И снова требовательно спросил:
– Почему плохо?
– Нелегкий путь Айдына выбрала, – тихо сказал Салагай. – На красное полнолуние месяц кровью обливается. Будет много крови, много смертей… Киркей, – он нащупал руку внука, – не оставляй Айдыну. Вам вместе идти по жизни и вместе спуститься в мир иной…
– Дедушка, – Киркей открыл было рот, чтобы задать последний, самый важный вопрос, но Салагай ударил его посохом по плечу. Слепой, слепой, а ведь не промахнулся.
– Отведи меня в юрту, – сказал. – Отдохнуть надо. Вечером алыптыг нымах[13] сказывать буду. Слушай алыптыг нымах, Киркей!..
Шаманы кружили вокруг огня и били в бубны до тех пор, пока костры не превратились в кучи углей, пока не сгорели на них скелеты баранов. Мясо исчезло в желудках чаадарского люда…
* * *Весь день после камлания веселился и развлекался улус. Скакали наперегонки всадники, стремясь первыми прийти к шесту с красным бунчуком наверху, состязались в стрельбе лучники, показывали выучку копейщики, сражались на мечах хозончи. Все они хотели получить награды – белого барана, позолоченные колчан и лук, саврасого жеребца и милость нового вождя Чаадара. Затем на круглой поляне сошлись в схватках борцы-силачи.
Минуло время пятой дойки кобылиц. Солнце зависло над сопками на ладонь, когда на поляне вновь вспыхнул большой костер. Вокруг него собрались лучшие люди улуса.
Рокот бубнов и резкие звуки пырги возвестили о начале тоя. Запели в спускавшихся сумерках древние хобрахи[14] и сыыласы, чьи переливы схожи с дуновением степного ветра. Молодые и седовласые песенники завели сарыны[15]. Пели о великой степи, о бескрайних просторах, где так вольготно табунам, где воздух пахнет полынью и ирбеном. А еще они рассказывали о любви, о верности и дружбе, о победе добрых сил над злыми, потому что без этих побед невозможна жизнь на земле. Дрожали и звенели струны тимир-хомысов[16] – так дрожит и звенит душа у степного воина перед первой в жизни схваткой, так трепещет она у влюбленных…

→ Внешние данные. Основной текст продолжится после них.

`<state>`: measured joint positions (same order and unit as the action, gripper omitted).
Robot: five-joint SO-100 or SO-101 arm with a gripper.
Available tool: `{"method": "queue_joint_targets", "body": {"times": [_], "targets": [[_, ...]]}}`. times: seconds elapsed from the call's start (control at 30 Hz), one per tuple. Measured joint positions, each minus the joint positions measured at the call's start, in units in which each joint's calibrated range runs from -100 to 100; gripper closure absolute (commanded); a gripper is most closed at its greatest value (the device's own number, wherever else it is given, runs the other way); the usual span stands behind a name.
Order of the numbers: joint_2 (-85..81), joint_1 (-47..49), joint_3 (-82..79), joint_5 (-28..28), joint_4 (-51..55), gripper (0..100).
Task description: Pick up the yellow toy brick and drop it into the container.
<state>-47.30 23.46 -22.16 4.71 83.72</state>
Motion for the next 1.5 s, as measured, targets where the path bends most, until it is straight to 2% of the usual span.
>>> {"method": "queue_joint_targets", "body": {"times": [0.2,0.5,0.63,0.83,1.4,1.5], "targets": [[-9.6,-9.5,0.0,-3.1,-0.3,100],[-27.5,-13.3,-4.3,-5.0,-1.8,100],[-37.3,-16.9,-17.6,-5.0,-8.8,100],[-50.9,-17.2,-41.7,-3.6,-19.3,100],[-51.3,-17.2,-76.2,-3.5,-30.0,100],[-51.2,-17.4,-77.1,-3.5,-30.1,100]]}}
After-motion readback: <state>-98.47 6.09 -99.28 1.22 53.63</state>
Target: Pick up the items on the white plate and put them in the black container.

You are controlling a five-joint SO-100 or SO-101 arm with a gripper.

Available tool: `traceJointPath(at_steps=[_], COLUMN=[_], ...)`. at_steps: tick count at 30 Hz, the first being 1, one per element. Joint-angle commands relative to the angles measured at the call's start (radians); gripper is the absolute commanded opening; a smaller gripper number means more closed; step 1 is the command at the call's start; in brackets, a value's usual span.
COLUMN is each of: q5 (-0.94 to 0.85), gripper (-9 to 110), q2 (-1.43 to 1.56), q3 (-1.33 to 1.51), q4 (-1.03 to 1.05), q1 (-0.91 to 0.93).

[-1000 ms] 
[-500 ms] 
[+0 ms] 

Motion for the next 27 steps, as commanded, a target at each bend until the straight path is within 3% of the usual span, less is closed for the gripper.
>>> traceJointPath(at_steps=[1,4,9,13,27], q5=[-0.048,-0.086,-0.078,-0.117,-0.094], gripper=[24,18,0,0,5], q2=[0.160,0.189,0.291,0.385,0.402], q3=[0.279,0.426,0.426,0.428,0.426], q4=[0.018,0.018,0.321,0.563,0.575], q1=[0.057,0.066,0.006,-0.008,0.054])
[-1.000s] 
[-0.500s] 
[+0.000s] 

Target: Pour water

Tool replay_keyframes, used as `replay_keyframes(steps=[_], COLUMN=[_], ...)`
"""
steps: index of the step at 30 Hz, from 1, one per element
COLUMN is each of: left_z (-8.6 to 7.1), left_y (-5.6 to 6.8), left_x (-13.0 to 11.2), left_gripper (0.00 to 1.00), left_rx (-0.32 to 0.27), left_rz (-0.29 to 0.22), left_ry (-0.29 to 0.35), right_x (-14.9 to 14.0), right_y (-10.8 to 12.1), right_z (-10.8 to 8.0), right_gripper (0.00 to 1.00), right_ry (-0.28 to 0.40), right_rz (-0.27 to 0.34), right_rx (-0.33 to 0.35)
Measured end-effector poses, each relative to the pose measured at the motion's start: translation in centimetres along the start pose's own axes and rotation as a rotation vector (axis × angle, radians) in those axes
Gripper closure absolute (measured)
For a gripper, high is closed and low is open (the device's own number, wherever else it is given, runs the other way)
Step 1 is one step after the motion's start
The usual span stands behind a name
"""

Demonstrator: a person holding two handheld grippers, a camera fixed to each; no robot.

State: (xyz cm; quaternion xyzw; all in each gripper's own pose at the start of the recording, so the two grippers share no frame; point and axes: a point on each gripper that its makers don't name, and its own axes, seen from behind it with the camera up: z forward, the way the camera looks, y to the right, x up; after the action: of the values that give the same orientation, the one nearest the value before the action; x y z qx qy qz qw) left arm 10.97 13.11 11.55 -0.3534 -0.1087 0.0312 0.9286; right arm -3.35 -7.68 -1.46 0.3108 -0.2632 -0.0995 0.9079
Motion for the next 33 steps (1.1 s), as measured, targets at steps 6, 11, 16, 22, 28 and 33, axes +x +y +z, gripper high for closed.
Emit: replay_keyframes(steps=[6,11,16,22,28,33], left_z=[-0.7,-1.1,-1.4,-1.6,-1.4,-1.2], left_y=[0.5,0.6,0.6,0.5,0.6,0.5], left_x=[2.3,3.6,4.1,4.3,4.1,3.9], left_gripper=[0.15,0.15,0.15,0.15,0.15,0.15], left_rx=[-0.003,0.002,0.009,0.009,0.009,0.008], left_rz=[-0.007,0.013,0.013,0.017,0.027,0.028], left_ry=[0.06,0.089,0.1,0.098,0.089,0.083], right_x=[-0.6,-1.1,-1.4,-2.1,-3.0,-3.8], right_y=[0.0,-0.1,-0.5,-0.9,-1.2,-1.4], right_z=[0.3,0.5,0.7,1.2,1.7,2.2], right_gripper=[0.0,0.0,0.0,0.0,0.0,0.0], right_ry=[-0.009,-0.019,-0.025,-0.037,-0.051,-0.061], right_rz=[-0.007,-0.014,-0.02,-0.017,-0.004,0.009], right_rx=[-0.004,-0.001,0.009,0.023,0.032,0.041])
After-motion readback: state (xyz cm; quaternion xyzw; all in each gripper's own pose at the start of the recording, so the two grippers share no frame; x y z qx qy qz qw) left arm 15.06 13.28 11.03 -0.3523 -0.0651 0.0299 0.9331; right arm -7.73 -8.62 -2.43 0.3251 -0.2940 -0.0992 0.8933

Сменяя сарынчи в ярко освещенный круг перед костром выходили тахпахчи[17] со своими хомысами, обтянутыми тонкой шкурой жеребенка. Хомыс имелся почти в каждой семье, и многие умели играть на нем – так что образовалась даже небольшая очередь из желавших развлечь чаадарскую княжну и улусный народ.
То один, то другой тахпахчи садился подле костра и принимался самозабвенно играть на хомысе или водить смычком по струнам ыыха, распевая восхваления Теркен-бегу и его жене Арачин, их отважной дочери Айдыне – Светлой Луне, ее мудрым чайзанам, отважным матырам, бесстрашным и ловким хозончи, а также всем почтенным гостям и их сородичам, благословенным под сенью Вечного Неба.
Затем убеленные сединами хайджи с багровыми отсветами огня на лицах плели замысловатую вязь протяжных сказаний, вынесенных на поверхность времен из потаенных глубин прошлого. Говорилось в них о богатырях, побеждавших злобного людоеда Мусмала или вероломного оборотня Ниик-азаха; о дивных зверях и птицах; об одиноких путниках, за которыми гонялись злобные духи-айна и прельщали смертью коварные ведьмы Мончых-хат и Атынчых[18]. Богатыри-алыпы в этих былинах попадали в Нижний мир, где правили неживые и оттого не ведавшие жалости насельники подземелий: дерзкий и бесстыжий Эрлик-хан, чудовищный Иткер-Молат – его сын и безобразная Учам-Толай – дочь. Там царствовал над умершими уродливый Узур-хан и отправлял людей на адовы муки Таммы-хан.
Если алыпы поднимались на небеса – к престолу всемогущего Хан-Тигира, на помощь героям приходили и сам Кугурт-чаясы – громовержец, поражающий своими стрелами нечистую силу; и Чалтырах-чаясы – создатель света, озаряющего землю; и Чарлых-чаян – вершитель людских судеб…
Языки пламени, трепеща, взметались ввысь. Закручиваясь причудливыми спиралями, красные искры уносились в густую черноту неба и растворялись среди бесстрастного мерцания звезд.
Наконец вывели под руки Салагая, усадили на белой кошме. Айдына подняла руку:
– Пусть будет твое сказание наполнено битвами, Салагай! Пусть алыпы преодолеют все преграды и победят!